According to the American Association of Community Colleges, 45% of all U.S. undergraduates are community college students. When you take into account two specific minority groups, the results are astounding. 52% of African American undergraduates and 57% Hispanic undergraduates are enrolled at a community college. On average, attending a community college is about $6000 cheaper than attending a four-year state university. Community colleges have a huge impact on undergraduate education in the U.S.
So, could community colleges make a difference when it comes to recruiting, retaining, graduating, and sending science students to universities? Is there even a need? Why should we be concerned about sending students into STEM (Science, Technology, Engineering, and Mathematics) fields? First of all, some of the fastest-growing jobs are STEM-related, and we’re not doing a good job of keeping up. For example, let’s say a textile plant lays hundreds of workers off because of an economic recession. Then, several years later the same plant starts hiring again, but the jobs look a little different. Instead of relying on people to actually do the work, the plant now relies on people to operate electronics to do the work. The previous workers simply aren’t qualified. The three fastest growing occupations in the country are 1) biomedical engineers; 2) network systems and data communications analysts; and 3) home health aides. Medical scientists come in at #6 and biochemists at #9. All of these are in the STEM fields. Community colleges train students to help fill these jobs.

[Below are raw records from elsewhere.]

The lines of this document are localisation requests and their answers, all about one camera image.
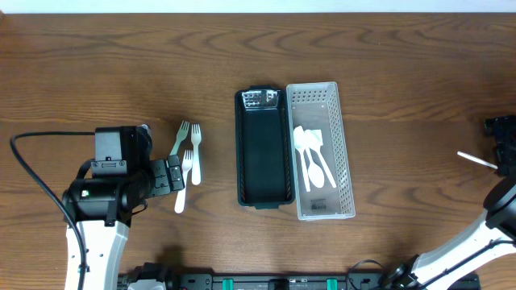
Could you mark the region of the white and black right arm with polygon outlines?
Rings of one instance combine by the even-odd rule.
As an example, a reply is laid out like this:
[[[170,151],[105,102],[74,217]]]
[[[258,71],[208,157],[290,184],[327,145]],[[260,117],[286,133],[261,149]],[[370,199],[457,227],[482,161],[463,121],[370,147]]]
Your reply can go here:
[[[462,151],[457,153],[494,169],[501,177],[484,199],[481,214],[441,247],[400,265],[385,277],[381,287],[448,289],[477,268],[515,252],[515,116],[487,118],[484,130],[495,141],[493,164]]]

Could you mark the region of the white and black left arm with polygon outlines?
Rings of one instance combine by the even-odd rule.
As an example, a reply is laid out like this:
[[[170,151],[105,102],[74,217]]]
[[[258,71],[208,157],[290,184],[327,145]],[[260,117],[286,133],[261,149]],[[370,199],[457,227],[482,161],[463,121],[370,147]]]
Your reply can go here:
[[[66,289],[177,289],[177,277],[166,268],[145,263],[131,274],[119,275],[134,208],[147,199],[185,191],[177,155],[139,164],[134,173],[95,176],[88,171],[104,164],[88,160],[64,192],[64,207],[72,224],[66,231]]]

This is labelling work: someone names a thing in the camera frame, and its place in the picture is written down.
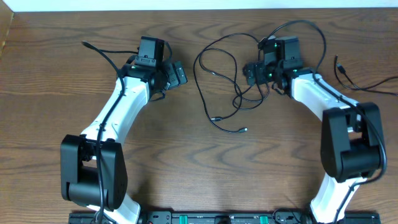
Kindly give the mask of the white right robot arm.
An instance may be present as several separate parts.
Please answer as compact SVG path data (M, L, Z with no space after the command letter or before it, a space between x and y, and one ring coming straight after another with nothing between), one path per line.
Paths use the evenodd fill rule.
M359 103L305 68L295 36L262 39L264 58L244 66L249 85L272 83L280 95L305 105L322 122L320 156L325 175L301 223L339 223L360 186L386 168L381 115L374 103Z

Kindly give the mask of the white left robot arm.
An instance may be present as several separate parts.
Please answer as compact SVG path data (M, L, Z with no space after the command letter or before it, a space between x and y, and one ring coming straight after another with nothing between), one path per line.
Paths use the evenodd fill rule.
M116 86L96 119L80 135L60 144L61 193L64 200L91 209L71 213L69 223L139 223L141 206L127 193L122 146L140 110L154 94L187 82L180 62L164 58L168 42L141 37L137 51L116 68Z

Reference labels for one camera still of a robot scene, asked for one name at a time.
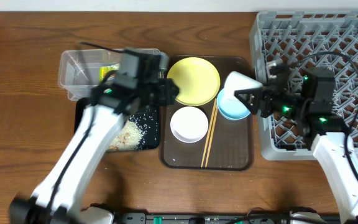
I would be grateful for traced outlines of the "green snack wrapper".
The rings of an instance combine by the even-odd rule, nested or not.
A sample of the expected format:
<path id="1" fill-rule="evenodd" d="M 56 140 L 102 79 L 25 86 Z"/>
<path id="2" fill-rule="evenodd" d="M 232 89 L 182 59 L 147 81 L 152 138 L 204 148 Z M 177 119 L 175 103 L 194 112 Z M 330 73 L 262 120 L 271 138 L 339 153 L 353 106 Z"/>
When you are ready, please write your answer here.
<path id="1" fill-rule="evenodd" d="M 102 66 L 99 68 L 99 80 L 103 81 L 105 76 L 110 72 L 113 71 L 112 75 L 108 77 L 108 80 L 112 80 L 115 76 L 115 71 L 119 70 L 120 65 L 115 63 L 113 65 Z"/>

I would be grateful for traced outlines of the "white cup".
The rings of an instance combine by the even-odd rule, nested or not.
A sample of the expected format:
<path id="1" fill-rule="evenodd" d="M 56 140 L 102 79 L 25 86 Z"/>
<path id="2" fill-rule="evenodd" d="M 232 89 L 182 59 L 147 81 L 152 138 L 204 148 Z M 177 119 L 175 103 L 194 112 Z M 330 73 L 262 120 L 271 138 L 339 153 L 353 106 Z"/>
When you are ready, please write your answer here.
<path id="1" fill-rule="evenodd" d="M 223 101 L 238 101 L 238 99 L 234 96 L 234 92 L 236 90 L 248 90 L 260 88 L 261 86 L 261 82 L 258 82 L 257 80 L 239 72 L 233 71 L 227 76 L 226 81 L 224 82 Z"/>

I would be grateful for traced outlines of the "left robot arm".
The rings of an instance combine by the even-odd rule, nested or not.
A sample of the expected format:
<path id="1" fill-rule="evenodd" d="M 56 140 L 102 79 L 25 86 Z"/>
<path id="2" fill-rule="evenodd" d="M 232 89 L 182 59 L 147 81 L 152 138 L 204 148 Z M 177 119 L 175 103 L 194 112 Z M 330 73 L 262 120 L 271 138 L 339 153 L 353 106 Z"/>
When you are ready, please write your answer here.
<path id="1" fill-rule="evenodd" d="M 67 148 L 29 199 L 14 198 L 10 223 L 113 223 L 114 213 L 101 205 L 81 209 L 87 186 L 128 116 L 145 106 L 175 102 L 179 88 L 170 78 L 125 85 L 103 80 L 91 90 L 91 104 Z"/>

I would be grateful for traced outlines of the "pink white bowl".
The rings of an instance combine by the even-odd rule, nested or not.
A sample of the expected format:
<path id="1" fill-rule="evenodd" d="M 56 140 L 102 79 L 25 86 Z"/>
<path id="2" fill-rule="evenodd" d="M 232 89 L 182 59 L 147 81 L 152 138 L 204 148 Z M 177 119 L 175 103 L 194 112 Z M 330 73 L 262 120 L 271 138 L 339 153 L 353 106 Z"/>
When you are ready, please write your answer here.
<path id="1" fill-rule="evenodd" d="M 174 112 L 170 120 L 172 134 L 181 142 L 194 143 L 208 132 L 209 121 L 203 111 L 186 106 Z"/>

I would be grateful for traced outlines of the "light blue bowl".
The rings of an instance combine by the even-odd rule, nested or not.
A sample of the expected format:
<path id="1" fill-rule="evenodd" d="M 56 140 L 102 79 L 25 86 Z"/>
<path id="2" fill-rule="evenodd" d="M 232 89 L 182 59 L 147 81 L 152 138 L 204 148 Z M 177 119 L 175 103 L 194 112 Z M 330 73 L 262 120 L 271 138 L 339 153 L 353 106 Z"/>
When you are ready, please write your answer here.
<path id="1" fill-rule="evenodd" d="M 250 115 L 250 111 L 240 101 L 224 99 L 224 89 L 218 93 L 217 106 L 222 116 L 228 120 L 240 120 Z"/>

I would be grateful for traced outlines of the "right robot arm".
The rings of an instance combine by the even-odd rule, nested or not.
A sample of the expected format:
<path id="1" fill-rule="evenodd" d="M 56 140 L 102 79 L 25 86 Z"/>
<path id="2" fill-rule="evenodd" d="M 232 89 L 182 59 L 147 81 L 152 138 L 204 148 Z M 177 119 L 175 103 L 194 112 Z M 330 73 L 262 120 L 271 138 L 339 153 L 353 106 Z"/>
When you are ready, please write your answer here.
<path id="1" fill-rule="evenodd" d="M 300 95 L 284 89 L 288 67 L 276 69 L 271 85 L 249 79 L 233 95 L 252 114 L 266 118 L 277 113 L 294 120 L 298 134 L 319 162 L 329 182 L 342 223 L 358 223 L 358 156 L 349 137 L 351 128 L 333 113 L 335 78 L 332 71 L 310 68 Z"/>

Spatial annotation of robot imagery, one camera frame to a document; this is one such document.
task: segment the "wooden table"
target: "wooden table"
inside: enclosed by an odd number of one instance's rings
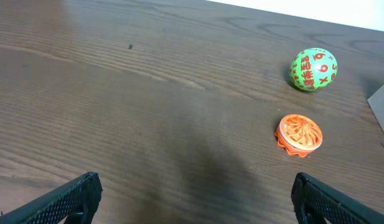
[[[295,90],[322,47],[335,82]],[[0,211],[90,170],[94,223],[296,223],[300,171],[384,213],[384,32],[192,0],[0,0]],[[322,146],[288,156],[291,113]]]

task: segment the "ball with red letters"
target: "ball with red letters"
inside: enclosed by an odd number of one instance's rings
[[[337,61],[327,50],[311,48],[299,52],[289,68],[291,81],[298,88],[314,91],[335,79]]]

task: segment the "toy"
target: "toy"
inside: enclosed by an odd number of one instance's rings
[[[299,52],[289,68],[291,81],[300,89],[314,91],[327,86],[337,74],[337,61],[328,51],[311,48]]]
[[[323,135],[313,120],[298,114],[285,116],[274,133],[278,146],[284,147],[289,155],[305,157],[317,149],[323,141]]]

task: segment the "white background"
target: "white background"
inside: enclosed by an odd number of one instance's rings
[[[384,0],[209,0],[384,31]]]

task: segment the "orange toy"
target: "orange toy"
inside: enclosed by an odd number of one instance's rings
[[[274,133],[278,146],[284,147],[289,155],[305,157],[317,149],[323,141],[323,135],[313,120],[298,114],[285,116]]]

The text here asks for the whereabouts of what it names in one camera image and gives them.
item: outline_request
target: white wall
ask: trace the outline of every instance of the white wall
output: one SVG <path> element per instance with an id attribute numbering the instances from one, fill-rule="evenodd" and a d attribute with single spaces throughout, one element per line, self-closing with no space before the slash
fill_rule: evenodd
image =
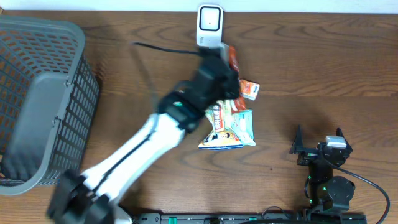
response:
<path id="1" fill-rule="evenodd" d="M 398 13 L 398 0 L 0 0 L 5 10 L 196 11 L 203 3 L 226 12 Z"/>

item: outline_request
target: gray basket
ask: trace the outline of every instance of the gray basket
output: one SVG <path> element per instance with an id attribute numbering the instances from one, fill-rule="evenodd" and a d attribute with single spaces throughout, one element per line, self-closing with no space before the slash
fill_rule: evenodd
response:
<path id="1" fill-rule="evenodd" d="M 100 89 L 69 22 L 0 16 L 0 195 L 79 171 Z"/>

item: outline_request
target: wooden table
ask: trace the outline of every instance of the wooden table
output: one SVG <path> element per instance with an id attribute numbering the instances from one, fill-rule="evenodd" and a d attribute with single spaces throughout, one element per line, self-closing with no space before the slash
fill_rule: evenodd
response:
<path id="1" fill-rule="evenodd" d="M 128 43 L 195 48 L 196 13 L 5 11 L 13 16 L 71 21 L 86 35 L 85 54 L 103 91 L 82 170 L 112 154 L 150 113 L 149 90 Z M 308 205 L 307 167 L 289 154 L 297 126 L 316 146 L 341 127 L 354 151 L 343 166 L 383 187 L 391 198 L 385 223 L 398 222 L 398 16 L 226 13 L 224 41 L 238 50 L 241 78 L 261 84 L 254 110 L 256 147 L 214 152 L 197 145 L 211 126 L 160 158 L 123 205 L 165 213 L 262 212 L 271 205 Z M 159 95 L 189 79 L 194 55 L 140 49 Z M 344 174 L 336 171 L 335 175 Z M 356 184 L 352 212 L 375 223 L 382 194 Z M 53 187 L 0 197 L 0 223 L 43 223 Z"/>

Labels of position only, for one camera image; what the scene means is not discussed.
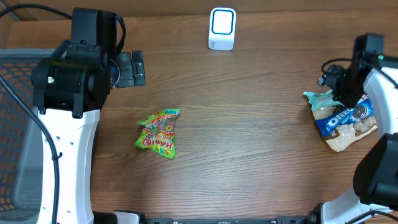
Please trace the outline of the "green Haribo gummy bag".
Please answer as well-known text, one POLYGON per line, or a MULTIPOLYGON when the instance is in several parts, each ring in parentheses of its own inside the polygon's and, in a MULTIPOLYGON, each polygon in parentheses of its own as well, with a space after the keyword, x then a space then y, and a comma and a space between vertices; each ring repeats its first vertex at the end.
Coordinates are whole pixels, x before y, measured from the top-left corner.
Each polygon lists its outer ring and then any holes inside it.
POLYGON ((143 129, 134 144, 173 159, 176 153, 174 128, 179 114, 179 109, 160 110, 140 120, 138 124, 143 129))

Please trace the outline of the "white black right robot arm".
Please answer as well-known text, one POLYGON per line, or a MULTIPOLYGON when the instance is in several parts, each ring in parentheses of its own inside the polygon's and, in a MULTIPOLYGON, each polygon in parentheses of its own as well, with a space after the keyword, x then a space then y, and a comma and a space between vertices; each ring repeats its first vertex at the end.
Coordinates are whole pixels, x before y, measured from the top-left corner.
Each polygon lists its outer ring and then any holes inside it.
POLYGON ((342 119, 355 121, 354 111, 366 95, 379 139, 357 165, 352 189, 317 205, 305 223, 363 223, 377 215, 397 220, 392 215, 397 210, 397 58, 383 50, 382 35, 360 35, 354 40, 348 68, 338 65, 336 58, 321 67, 318 85, 328 86, 333 99, 345 106, 339 117, 323 122, 323 135, 342 119))

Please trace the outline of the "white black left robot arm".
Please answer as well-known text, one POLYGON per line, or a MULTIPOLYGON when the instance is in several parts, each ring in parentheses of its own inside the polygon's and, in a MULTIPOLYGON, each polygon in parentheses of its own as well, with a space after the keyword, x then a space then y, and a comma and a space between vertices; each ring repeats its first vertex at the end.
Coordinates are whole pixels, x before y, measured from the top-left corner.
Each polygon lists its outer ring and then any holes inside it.
POLYGON ((90 180, 101 109, 113 88, 146 83, 141 51, 124 52, 116 13, 76 8, 70 39, 32 72, 43 143, 39 223, 142 223, 137 212, 95 212, 90 180))

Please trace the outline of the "mint green tissue packet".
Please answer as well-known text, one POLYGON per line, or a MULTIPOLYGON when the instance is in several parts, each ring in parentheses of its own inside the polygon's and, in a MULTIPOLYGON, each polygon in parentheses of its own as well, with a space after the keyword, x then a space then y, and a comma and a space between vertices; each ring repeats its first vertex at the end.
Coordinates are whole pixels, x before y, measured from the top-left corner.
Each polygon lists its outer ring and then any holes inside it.
POLYGON ((311 105, 312 111, 316 111, 324 107, 343 106, 341 102, 333 99, 332 90, 328 90, 325 93, 314 93, 305 91, 303 92, 303 95, 307 97, 308 103, 311 105))

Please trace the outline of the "beige dried mushroom bag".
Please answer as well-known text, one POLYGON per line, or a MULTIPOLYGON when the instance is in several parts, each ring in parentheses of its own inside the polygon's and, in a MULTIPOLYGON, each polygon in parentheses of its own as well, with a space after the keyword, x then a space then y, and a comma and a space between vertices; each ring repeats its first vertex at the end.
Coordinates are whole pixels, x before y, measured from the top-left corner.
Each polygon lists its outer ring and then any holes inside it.
MULTIPOLYGON (((364 100, 367 95, 363 95, 360 100, 364 100)), ((345 106, 331 106, 320 108, 316 111, 312 111, 315 120, 329 117, 333 113, 341 111, 345 106)), ((353 142, 363 138, 367 134, 377 129, 375 115, 369 116, 362 119, 354 124, 347 124, 338 126, 331 134, 327 137, 322 138, 326 141, 329 147, 336 151, 341 152, 345 150, 353 142)))

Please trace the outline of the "blue snack packet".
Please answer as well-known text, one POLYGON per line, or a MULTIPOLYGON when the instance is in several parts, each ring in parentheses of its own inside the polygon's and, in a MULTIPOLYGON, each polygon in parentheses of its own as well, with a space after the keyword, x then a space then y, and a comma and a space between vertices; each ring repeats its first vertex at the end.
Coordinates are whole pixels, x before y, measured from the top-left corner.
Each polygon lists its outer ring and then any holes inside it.
POLYGON ((327 137, 338 126, 357 123, 373 114, 374 110, 371 100, 365 97, 364 100, 359 100, 353 108, 344 107, 341 111, 333 113, 329 117, 317 119, 315 124, 318 126, 322 136, 327 137))

Secondly, we are in the midst of what some experts call the sixth mass extinction. Dozens of species are going extinct every day. Freeman Tilden borrowed the following statement from a United States NPS manual: “Through interpretation, understanding; through understanding, appreciation; through appreciation, protection.” If students don’t go into science fields, then who will we have working on conservation issues?
I believe one of the best ways for community colleges to recruit more STEM students is to create undergraduate research programs. With barriers such as lack of funding and high teaching loads, designing a program can be challenging. However, a research program could simply mean creating separate courses that focus solely on research projects, starting summer field seasons, or just incorporating projects into already existing classes. We have chosen to implement all of these strategies.
As a science department, our purpose is to teach and allow our students to actually do science. At the community college level, we do a really good job of training other students for the workforce. Why not apply this method to science students, especially those in the college transfer programs. Let’s give them the tools to be scientists.
There are three simple objectives that help us stay within our purpose as we construct assignments/projects. First of all, we want our students to understand and utilize scientific principles. These include, but are not limited to, the following: formulating questions developing hypotheses, making reasonable predictions, and conducting appropriate tests. Secondly, we believe our students should conduct sufficient and appropriate scientific research and adequately document that research. If our purpose is to teach students how to do science, we need to teach students how to research well. Finally, we need to teach students how to communicate science. To engage and win the public, you have to effectively communicate.
If we, as a nation, are going to be successful at placing students into STEM-related fields and training the next generation of scientists, community colleges (and high schools, for that matter) will have to play a huge role. If you find lots of barriers in the way, start small. Who knows what kind of impact being involved in one original research project will have on one student.